New Zealand opposes UK’s WTO quota plan

By Aidan Fortune

- Last updated on GMT

New Zealand disagrees with the EU and UK's quota split proposal
New Zealand disagrees with the EU and UK's quota split proposal
Sector bodies Beef + Lamb New Zealand (B+LNZ) and the Meat Industry Association (MIA) have opposed the EU and UK’s proposal to ‘split’ the World Trade Organisation (WTO) Tariff Rate Quotas between them.

The UK and EU have officially notified the WTO of their draft tariff schedules, which proposes to split tariff rate quotas that allows access for New Zealand sheepmeat and beef exports.

In response, B+LNZ and the MIA have registered their absolute opposition to the EU’s proposal in person in Brussels, Geneva and London, as well as through a joint written submission to the EU Commission.

B+LNZ chief executive Sam McIvor said the New Zealand meat sector has been firm in its position since the Brexit referendum result came in June 2016.

“Our sector will not accept any proposal that erodes the quality and quantity of our WTO quotas,”​ he explained. “The tariff rate quotas form part of the EU and UK’s WTO commitments and are legally binding rights and obligations. We expect both the EU and the UK to honour their legal obligations and commitments.”

He stressed that the New Zealand sheep and beef industry is not seeking windfall gains from the Brexit process.

“We are open to creative and mutually beneficial solutions that work for all parties involved and ensure the least amount of disruption to the market. But for that to happen, the EU and the UK must undertake genuine and constructive engagement with negotiating partners and stakeholders.

“At a time where the WTO and the global trade environment is under increasing pressure, it is essential that the EU and UK show leadership in protecting the system by acting with the transparency, fairness and good faith that underpins the WTO and the rules-based system.”

MIA chief executive Tim Ritchie added that the sector cannot accept the EU and UK’s ‘split’ proposal,

He believes New Zealand would lose the ability to adjust the destination of its exports in order to responsibly respond to the individual country market conditions across the current EU 28 membership.

“Markets are dynamic, domestic production and consumer demand continues to evolve, and it is important for market stability that New Zealand’s sheepmeat and beef exporters are able to factor that into their marketing plans,”​ he said. “The ability to respond to market conditions and the resulting market stability is in the interests of both EU and UK producers and consumers. New Zealand has operated with this ability since the establishment of the WTO quotas and has proven its credentials as a responsible participant in the EU market.”
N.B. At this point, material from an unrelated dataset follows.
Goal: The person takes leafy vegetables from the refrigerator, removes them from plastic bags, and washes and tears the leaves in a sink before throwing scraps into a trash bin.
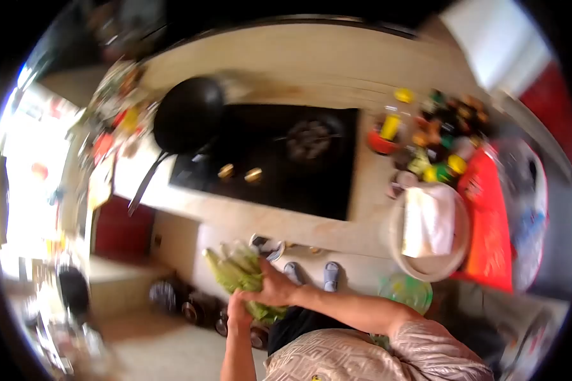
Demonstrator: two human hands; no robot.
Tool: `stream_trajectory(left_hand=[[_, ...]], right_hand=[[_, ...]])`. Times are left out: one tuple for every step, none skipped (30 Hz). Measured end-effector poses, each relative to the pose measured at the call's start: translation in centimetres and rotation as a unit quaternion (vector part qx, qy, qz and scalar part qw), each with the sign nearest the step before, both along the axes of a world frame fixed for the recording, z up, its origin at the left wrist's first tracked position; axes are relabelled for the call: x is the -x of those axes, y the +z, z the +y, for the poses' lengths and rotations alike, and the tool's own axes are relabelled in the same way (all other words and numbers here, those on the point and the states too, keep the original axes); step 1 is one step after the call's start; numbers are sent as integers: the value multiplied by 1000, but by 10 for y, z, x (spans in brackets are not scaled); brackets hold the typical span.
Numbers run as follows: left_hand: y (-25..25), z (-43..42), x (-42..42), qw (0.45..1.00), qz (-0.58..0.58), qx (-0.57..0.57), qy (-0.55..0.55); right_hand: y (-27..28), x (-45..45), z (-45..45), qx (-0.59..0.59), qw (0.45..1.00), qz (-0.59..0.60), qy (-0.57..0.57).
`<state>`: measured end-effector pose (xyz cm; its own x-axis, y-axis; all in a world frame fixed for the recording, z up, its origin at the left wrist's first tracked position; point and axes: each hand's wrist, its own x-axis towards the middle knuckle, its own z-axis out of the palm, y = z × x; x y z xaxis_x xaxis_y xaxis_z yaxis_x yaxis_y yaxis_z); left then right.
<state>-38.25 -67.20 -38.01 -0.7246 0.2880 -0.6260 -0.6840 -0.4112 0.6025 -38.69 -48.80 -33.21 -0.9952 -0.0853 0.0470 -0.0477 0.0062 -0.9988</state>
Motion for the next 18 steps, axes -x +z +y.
stream_trajectory(left_hand=[[16, 5, -5, 999, 23, 28, 29], [21, 3, -9, 998, 11, 52, 27], [28, 4, -12, 996, 48, 76, 26], [40, 5, -17, 993, 31, 112, 14], [31, 4, -24, 988, 83, 116, 49], [30, 6, -25, 979, 108, 164, 62], [35, 3, -26, 958, 128, 256, 27], [39, 1, -31, 961, 165, 213, 69], [40, -2, -33, 958, 205, 171, 105], [33, -5, -39, 947, 233, 186, 119], [28, -15, -41, 935, 265, 202, 124], [35, -29, -44, 898, 288, 318, 102], [40, -39, -50, 894, 282, 324, 130], [44, -50, -54, 866, 305, 373, 137], [52, -63, -60, 836, 320, 423, 142], [61, -69, -69, 833, 332, 409, 172], [70, -72, -80, 827, 317, 420, 201], [76, -72, -90, 824, 285, 431, 234]], right_hand=[[7, 3, 0, 20, 999, -6, 38], [0, 5, -3, -8, 995, -1, 101], [-3, 7, -7, -37, 986, 10, 165], [0, 4, -9, -16, 980, -36, 194], [4, 4, -13, 0, 970, -85, 226], [-7, 1, -15, 10, 972, -92, 215], [-6, -3, -14, -28, 972, -99, 212], [-8, -3, -17, -12, 970, -78, 230], [-16, -3, -17, -2, 961, -95, 260], [-23, -2, -19, 6, 950, -111, 290], [-28, 0, -27, 4, 931, -156, 329], [-24, -1, -46, -1, 922, -149, 356], [-12, -8, -61, 27, 935, -135, 328], [-1, -10, -78, 58, 944, -119, 303], [10, -9, -97, 54, 933, -115, 336], [22, -13, -112, 70, 930, -151, 327], [27, -15, -125, 84, 926, -188, 316], [23, -16, -135, 112, 922, -184, 323]])
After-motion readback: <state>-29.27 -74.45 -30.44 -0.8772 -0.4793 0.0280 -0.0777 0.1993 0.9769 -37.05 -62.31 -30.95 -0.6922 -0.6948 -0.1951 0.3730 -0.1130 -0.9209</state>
Ritchie suggested that the UK agree on exit terms before putting forward tariff quota suggestions.

“We are also absolutely confused by the timing of this proposal – given that the terms of the UK’s exit have yet to be negotiated between the UK and EU. Without clarity and details around the future trading relationship between the UK and EU, it is very difficult to assess the implications of their proposal.

“It is therefore both illogical and unacceptable to be put in a position of having to negotiate an arbitrary split of our legally binding market access rights when there is so much uncertainty about the shape of the future trading relationship between the EU and the UK.”